Without any of the pictures, set down the data below exactly.

Start of DATA LISTING

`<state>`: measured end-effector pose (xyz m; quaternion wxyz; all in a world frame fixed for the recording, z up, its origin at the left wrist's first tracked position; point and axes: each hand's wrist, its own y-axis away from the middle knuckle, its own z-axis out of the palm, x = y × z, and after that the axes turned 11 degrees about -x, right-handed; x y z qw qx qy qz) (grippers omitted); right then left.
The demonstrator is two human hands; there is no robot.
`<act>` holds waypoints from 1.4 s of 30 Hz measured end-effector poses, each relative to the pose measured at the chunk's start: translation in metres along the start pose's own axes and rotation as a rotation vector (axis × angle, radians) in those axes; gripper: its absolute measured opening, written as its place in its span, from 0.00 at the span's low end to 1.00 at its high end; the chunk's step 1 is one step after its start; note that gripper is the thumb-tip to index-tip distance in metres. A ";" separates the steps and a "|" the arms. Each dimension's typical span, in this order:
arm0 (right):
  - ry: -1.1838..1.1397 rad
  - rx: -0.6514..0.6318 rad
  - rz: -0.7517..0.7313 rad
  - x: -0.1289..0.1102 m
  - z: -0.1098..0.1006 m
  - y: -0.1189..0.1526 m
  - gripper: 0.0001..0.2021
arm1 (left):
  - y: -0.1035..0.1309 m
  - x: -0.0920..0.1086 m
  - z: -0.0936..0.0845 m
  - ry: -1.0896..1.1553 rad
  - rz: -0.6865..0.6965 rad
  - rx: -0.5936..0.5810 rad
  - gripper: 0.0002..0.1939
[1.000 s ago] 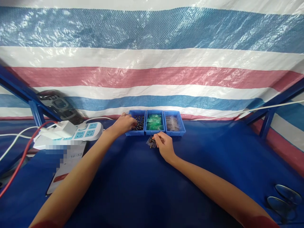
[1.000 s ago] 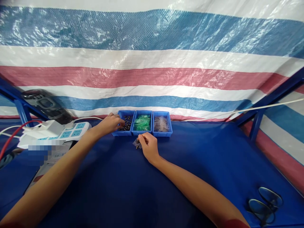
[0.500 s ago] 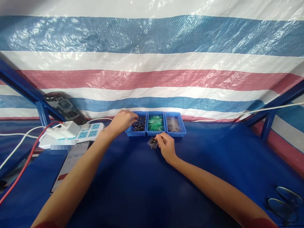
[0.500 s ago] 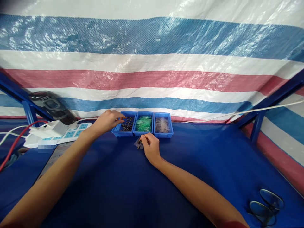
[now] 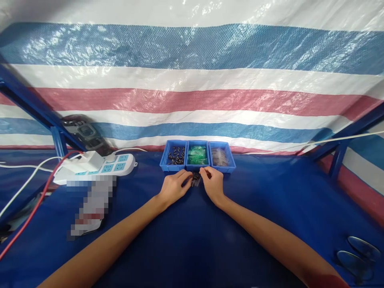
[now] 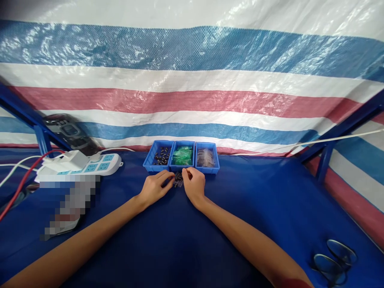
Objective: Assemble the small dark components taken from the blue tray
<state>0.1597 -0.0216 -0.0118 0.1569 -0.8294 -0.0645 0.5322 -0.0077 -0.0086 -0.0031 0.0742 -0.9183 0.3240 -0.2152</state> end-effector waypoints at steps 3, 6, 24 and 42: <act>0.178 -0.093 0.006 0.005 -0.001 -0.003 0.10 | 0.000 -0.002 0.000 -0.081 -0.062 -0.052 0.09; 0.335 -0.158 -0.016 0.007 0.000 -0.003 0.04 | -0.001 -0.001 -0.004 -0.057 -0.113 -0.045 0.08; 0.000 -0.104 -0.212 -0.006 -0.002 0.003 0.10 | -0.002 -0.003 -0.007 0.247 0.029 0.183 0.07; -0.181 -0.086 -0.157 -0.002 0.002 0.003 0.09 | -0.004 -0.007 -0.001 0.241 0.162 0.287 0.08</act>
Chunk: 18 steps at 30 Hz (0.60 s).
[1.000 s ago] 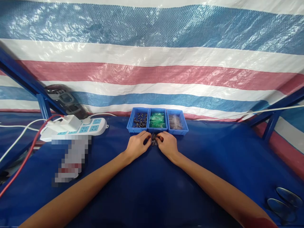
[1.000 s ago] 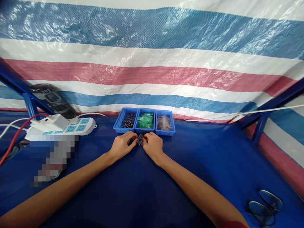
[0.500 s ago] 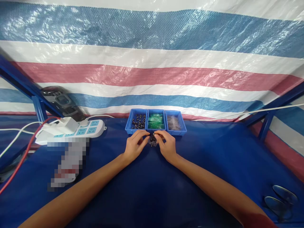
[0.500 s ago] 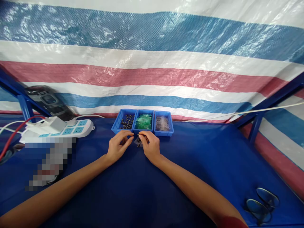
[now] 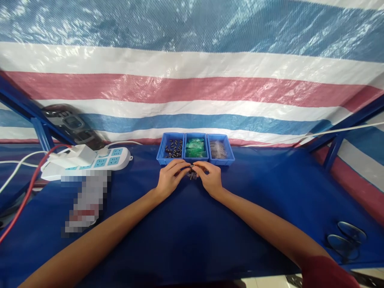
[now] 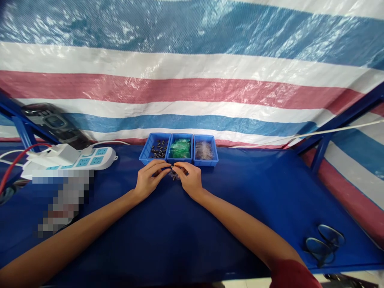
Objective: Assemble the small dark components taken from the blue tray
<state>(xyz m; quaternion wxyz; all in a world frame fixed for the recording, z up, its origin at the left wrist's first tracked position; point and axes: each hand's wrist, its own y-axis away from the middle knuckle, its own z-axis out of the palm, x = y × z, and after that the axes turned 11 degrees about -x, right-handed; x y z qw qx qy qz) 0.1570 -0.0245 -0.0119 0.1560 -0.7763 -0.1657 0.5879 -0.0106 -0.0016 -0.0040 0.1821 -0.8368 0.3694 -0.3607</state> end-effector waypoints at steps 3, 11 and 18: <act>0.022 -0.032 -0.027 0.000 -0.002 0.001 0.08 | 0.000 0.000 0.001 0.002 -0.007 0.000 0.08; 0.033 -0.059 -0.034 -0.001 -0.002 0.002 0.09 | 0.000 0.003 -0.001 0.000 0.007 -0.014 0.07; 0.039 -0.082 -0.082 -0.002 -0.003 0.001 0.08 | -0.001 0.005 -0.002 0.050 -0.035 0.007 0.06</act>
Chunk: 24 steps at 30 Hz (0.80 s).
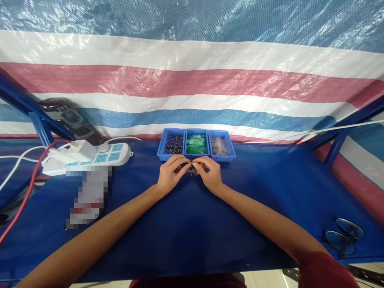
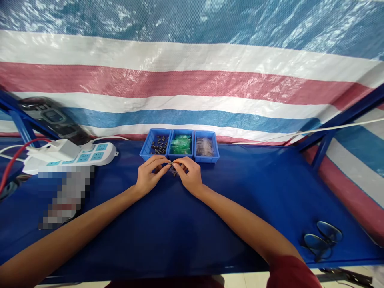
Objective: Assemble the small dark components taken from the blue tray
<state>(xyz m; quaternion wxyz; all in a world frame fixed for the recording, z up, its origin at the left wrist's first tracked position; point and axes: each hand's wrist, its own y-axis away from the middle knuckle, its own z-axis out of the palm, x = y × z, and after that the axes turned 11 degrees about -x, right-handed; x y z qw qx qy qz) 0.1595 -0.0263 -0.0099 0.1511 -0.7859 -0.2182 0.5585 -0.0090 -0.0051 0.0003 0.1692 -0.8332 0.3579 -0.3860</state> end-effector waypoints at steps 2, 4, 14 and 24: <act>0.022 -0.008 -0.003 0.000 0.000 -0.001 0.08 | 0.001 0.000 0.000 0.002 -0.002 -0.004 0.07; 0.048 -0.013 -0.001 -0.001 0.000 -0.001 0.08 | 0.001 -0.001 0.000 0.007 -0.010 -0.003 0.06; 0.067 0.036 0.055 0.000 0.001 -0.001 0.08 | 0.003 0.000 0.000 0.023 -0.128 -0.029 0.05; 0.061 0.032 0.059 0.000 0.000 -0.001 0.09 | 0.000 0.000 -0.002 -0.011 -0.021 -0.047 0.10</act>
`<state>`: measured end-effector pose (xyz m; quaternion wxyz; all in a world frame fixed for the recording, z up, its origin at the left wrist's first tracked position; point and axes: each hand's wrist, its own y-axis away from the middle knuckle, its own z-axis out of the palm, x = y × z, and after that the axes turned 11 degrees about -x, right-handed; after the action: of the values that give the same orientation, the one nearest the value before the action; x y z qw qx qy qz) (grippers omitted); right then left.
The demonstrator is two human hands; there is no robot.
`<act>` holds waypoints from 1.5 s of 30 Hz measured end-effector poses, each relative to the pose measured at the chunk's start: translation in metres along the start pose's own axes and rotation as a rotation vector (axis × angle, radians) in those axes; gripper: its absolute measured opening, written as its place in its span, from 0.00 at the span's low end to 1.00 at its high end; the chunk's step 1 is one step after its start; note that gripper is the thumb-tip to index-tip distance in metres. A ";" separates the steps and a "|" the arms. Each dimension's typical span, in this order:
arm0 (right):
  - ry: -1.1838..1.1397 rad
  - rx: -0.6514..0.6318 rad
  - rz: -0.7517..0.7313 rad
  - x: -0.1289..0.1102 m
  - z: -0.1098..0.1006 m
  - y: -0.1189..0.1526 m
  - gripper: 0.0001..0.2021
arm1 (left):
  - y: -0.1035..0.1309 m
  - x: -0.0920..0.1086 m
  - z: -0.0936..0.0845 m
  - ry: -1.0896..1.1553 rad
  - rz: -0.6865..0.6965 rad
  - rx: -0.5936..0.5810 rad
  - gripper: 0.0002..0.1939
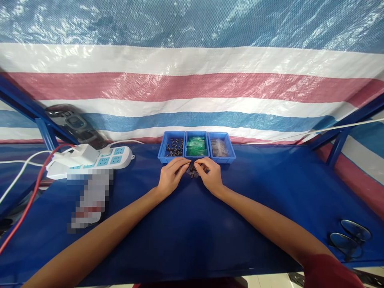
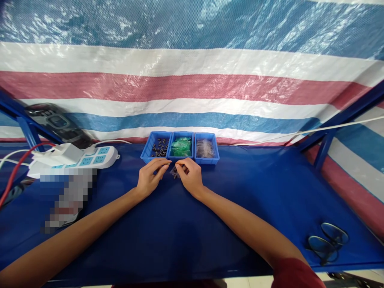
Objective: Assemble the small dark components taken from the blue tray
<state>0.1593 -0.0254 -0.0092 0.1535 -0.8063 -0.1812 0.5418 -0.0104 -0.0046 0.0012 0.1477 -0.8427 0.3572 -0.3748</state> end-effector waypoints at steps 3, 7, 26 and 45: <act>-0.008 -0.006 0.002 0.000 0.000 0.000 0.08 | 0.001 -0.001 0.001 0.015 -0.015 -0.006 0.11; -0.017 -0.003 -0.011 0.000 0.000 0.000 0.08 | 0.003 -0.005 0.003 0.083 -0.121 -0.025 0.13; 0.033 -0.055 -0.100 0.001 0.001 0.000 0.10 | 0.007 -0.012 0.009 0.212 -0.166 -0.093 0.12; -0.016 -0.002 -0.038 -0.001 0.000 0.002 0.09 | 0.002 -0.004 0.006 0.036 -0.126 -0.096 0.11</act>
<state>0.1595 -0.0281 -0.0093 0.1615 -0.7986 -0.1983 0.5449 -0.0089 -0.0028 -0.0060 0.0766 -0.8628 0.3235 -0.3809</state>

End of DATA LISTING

* TASK RESULT:
`<state>`: measured end-effector pose (xyz m; quaternion wxyz; all in a world frame fixed for the recording, z up, its origin at the left wrist's first tracked position; point and axes: each hand's wrist, its own y-axis away from the middle knuckle, its own z-axis out of the palm, x = y × z, and after that the axes turned 11 degrees about -x, right-handed; x y z qw qx qy qz) (grippers omitted); right then left.
The demonstrator is two human hands; there is no robot.
`<act>` holds waypoints from 1.4 s of 30 Hz measured end-effector poses, each relative to the pose measured at the chunk's start: translation in metres along the start pose's own axes and rotation as a rotation vector (axis × angle, radians) in those axes; gripper: its absolute measured opening, written as its place in its span, from 0.00 at the span's low end to 1.00 at its high end; the chunk's step 1 is one step after its start; note that gripper is the thumb-tip to index-tip distance in metres. A ";" separates the steps and a "|" the arms. Each dimension's typical span, in this order:
arm0 (right):
  - ry: -1.1838..1.1397 rad
  - rx: -0.6514..0.6318 rad
  - rz: -0.7517..0.7313 rad
  - x: -0.1289..0.1102 m
  - z: -0.1098..0.1006 m
  - y: -0.1189..0.1526 m
  - gripper: 0.0001..0.2021
arm1 (left):
  - y: -0.1035..0.1309 m
  - x: -0.0920..0.1086 m
  - z: -0.0936..0.0845 m
  - ry: -1.0896..1.1553 rad
  - rz: -0.6865..0.6965 rad
  - rx: -0.5936..0.5810 rad
  - gripper: 0.0002..0.1939
[1.000 s ago] 
[1.000 s ago] 
[0.500 s ago] 
[0.500 s ago] 
[now] 
[now] 
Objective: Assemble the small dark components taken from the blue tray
<state>0.1597 -0.0216 -0.0118 0.1569 -0.8294 -0.0645 0.5322 -0.0077 -0.0086 -0.0031 0.0742 -0.9183 0.3240 -0.2152</state> end-effector waypoints at steps 3, 6, 24 and 42: <act>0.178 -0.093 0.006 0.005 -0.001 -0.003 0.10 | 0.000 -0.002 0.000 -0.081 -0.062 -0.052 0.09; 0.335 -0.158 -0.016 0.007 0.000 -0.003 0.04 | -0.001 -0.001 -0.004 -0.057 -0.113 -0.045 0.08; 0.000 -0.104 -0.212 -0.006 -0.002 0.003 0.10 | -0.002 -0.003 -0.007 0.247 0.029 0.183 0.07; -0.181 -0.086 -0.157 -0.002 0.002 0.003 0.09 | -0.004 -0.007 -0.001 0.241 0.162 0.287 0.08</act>
Chunk: 18 steps at 30 Hz (0.60 s).
[1.000 s ago] 
[1.000 s ago] 
[0.500 s ago] 
[0.500 s ago] 
[now] 
[now] 
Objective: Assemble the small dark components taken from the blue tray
<state>(xyz m; quaternion wxyz; all in a world frame fixed for the recording, z up, its origin at the left wrist's first tracked position; point and axes: each hand's wrist, its own y-axis away from the middle knuckle, its own z-axis out of the palm, x = y × z, and after that the axes turned 11 degrees about -x, right-handed; x y z qw qx qy qz) 0.1570 -0.0245 -0.0119 0.1560 -0.7763 -0.1657 0.5879 -0.0106 -0.0016 -0.0040 0.1821 -0.8368 0.3694 -0.3607</state> end-effector waypoints at steps 3, 11 and 18: <act>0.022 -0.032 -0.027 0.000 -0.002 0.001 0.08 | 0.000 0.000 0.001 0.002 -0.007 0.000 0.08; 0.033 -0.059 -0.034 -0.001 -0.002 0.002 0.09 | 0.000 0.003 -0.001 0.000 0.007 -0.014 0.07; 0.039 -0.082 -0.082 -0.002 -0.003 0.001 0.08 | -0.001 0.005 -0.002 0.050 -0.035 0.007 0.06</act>
Chunk: 24 steps at 30 Hz (0.80 s).
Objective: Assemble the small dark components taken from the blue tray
<state>(xyz m; quaternion wxyz; all in a world frame fixed for the recording, z up, its origin at the left wrist's first tracked position; point and axes: each hand's wrist, its own y-axis away from the middle knuckle, its own z-axis out of the palm, x = y × z, and after that the axes turned 11 degrees about -x, right-handed; x y z qw qx qy qz) 0.1595 -0.0263 -0.0099 0.1511 -0.7859 -0.2182 0.5585 -0.0090 -0.0051 0.0003 0.1692 -0.8332 0.3579 -0.3860</state> end-effector waypoints at steps 2, 4, 14 and 24: <act>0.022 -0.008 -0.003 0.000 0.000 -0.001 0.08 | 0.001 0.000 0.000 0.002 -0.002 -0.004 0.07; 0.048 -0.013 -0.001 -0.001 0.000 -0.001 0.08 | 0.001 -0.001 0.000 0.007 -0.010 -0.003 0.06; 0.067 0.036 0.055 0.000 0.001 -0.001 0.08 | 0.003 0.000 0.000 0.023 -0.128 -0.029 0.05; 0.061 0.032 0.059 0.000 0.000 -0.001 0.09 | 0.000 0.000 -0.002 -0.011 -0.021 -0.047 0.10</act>
`<state>`: measured end-effector pose (xyz m; quaternion wxyz; all in a world frame fixed for the recording, z up, its origin at the left wrist's first tracked position; point and axes: each hand's wrist, its own y-axis away from the middle knuckle, its own z-axis out of the palm, x = y × z, and after that the axes turned 11 degrees about -x, right-handed; after the action: of the values that give the same orientation, the one nearest the value before the action; x y z qw qx qy qz) (grippers omitted); right then left.
The demonstrator is two human hands; there is no robot.
`<act>` holds waypoints from 1.5 s of 30 Hz measured end-effector poses, each relative to the pose measured at the chunk's start: translation in metres along the start pose's own axes and rotation as a rotation vector (axis × angle, radians) in those axes; gripper: its absolute measured opening, written as its place in its span, from 0.00 at the span's low end to 1.00 at its high end; the chunk's step 1 is one step after its start; note that gripper is the thumb-tip to index-tip distance in metres. A ";" separates the steps and a "|" the arms. Each dimension's typical span, in this order:
arm0 (right):
  - ry: -1.1838..1.1397 rad
  - rx: -0.6514..0.6318 rad
  - rz: -0.7517..0.7313 rad
  - x: -0.1289..0.1102 m
  - z: -0.1098..0.1006 m
  - y: -0.1189..0.1526 m
  - gripper: 0.0001..0.2021
arm1 (left):
  - y: -0.1035..0.1309 m
  - x: -0.0920..0.1086 m
  - z: -0.0936..0.0845 m
  - ry: -1.0896..1.1553 rad
  - rz: -0.6865..0.6965 rad
  - rx: -0.5936..0.5810 rad
  - gripper: 0.0002..0.1939
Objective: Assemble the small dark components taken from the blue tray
<state>0.1593 -0.0254 -0.0092 0.1535 -0.8063 -0.1812 0.5418 -0.0104 -0.0046 0.0012 0.1477 -0.8427 0.3572 -0.3748</state> end-effector waypoints at steps 3, 7, 26 and 45: <act>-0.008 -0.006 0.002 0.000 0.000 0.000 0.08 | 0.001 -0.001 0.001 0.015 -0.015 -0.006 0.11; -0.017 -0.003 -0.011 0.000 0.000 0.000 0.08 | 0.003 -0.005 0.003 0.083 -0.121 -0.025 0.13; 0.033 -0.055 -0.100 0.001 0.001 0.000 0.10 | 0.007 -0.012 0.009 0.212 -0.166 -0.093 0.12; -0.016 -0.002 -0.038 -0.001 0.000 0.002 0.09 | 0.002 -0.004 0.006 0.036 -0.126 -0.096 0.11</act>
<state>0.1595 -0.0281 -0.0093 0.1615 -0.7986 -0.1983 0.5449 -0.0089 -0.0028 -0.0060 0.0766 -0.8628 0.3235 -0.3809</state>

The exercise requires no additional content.